I continued to cry and told her, through my tears, that I was fed up with her teeth games and her art forgery games and why wouldn't she grow up already and why had she gotten me involved in this charade when she never really needed my help and now that we had finally reconnected she was going to disappear again and I wouldn't see her again and she was all the family I had.
"It was a good idea," she said. "Admit it."
"How was it a good idea?" I cried, furious. Everything was a game to this girl, and meanwhile people were dying, like that kid Al. "I didn't do anything, I didn't stop anyone from doing anything. Everyone knew you weren't really dead."
"You did plenty, Louis," she said. "Come. Let's go."
"You used me," I said.
She shrugged her shoulders.
"What are you going to do with those teeth?" I said.
"Money," she said, as if the answer were self-evident.

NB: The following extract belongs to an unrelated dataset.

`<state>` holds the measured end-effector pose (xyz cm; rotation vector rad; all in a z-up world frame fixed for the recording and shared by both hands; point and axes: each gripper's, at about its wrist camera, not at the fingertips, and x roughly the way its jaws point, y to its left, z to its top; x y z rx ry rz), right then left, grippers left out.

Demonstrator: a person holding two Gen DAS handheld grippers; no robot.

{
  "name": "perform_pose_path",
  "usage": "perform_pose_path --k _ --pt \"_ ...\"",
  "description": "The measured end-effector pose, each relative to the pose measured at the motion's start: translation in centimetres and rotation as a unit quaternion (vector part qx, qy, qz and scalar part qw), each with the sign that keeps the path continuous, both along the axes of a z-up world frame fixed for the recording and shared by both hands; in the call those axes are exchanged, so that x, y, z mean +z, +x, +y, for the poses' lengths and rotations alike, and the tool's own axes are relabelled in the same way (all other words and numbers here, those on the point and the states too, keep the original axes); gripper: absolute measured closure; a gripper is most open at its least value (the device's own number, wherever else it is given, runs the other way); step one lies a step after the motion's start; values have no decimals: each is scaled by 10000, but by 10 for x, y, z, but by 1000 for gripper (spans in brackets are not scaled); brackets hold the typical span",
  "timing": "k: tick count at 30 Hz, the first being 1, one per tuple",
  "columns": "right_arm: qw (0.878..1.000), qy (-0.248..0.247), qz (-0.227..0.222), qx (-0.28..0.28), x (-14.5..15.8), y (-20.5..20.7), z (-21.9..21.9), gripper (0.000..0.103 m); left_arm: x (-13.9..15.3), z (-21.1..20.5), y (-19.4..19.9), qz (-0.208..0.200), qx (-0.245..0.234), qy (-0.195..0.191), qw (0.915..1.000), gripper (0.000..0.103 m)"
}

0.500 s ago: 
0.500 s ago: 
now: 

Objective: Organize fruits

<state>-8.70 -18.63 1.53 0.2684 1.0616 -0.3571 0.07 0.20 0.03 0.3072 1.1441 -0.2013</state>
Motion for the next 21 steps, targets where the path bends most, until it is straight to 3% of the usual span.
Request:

"You're going to sell them?" I said.
"No," she said. "I need the originals to harvest the DNA. I'm going to make perfect copies, so perfect that even forensic experts will never tell the difference, and I'm going to sell these copies to rich collectors for three million euros a set."
I had to laugh. "Three million euros?" I said. "Who's going to pay three million fucking euros for a false set of teeth?"
"Rich innocent relic-worshiping secret Nazis, mostly Austrian," she said. "That's why I'm moving to Austria."
"You're moving to Austria?" I cried.
"Only for a couple of years," she said.
"Don't go," I said.
She ignored this plea. She said, "Hey, you know what? I could use a helper. Do you speak German?"
"No," I said.
"Never mind," she said. "You'll learn. What do you say? You want to join me?"
Flawless false Hitler teeth, three million euros, it was all so stupid, it was pure fantasy. And yet--I was touched, touched that she had asked me. All of a sudden I saw her for what she was, craziness or no craziness. She was my sister, and I needed to help her, I needed to protect her. So what if the scam was ridiculous, not to mention utterly criminal? She was all the family I had. I felt a rush of nostalgia, and saw our old house in Glenwood, with the cow-spotted couch and the yellow curtains and the parquet floor and the antique knickknacks and that smell of cauliflower in the kitchen and the hum of the fridge motor and mom whistling some song out of tune and Uncle Mordecai coming for dinner. This was my sister and we were kids again. I said, "Zel, you know what? I think I might just--"
The door swung open and in came Joe, gun drawn, with Hannah, who was holding Didi under her arm like a small sack of potatoes. The girl was not complaining. On the contrary, she was smiling, she was having fun.
Zelda gave Hannah a long nasty look and said, "Cunt! Let go of my daughter."
Hannah avoided that gaze and held on tighter to her little human sack of potatoes.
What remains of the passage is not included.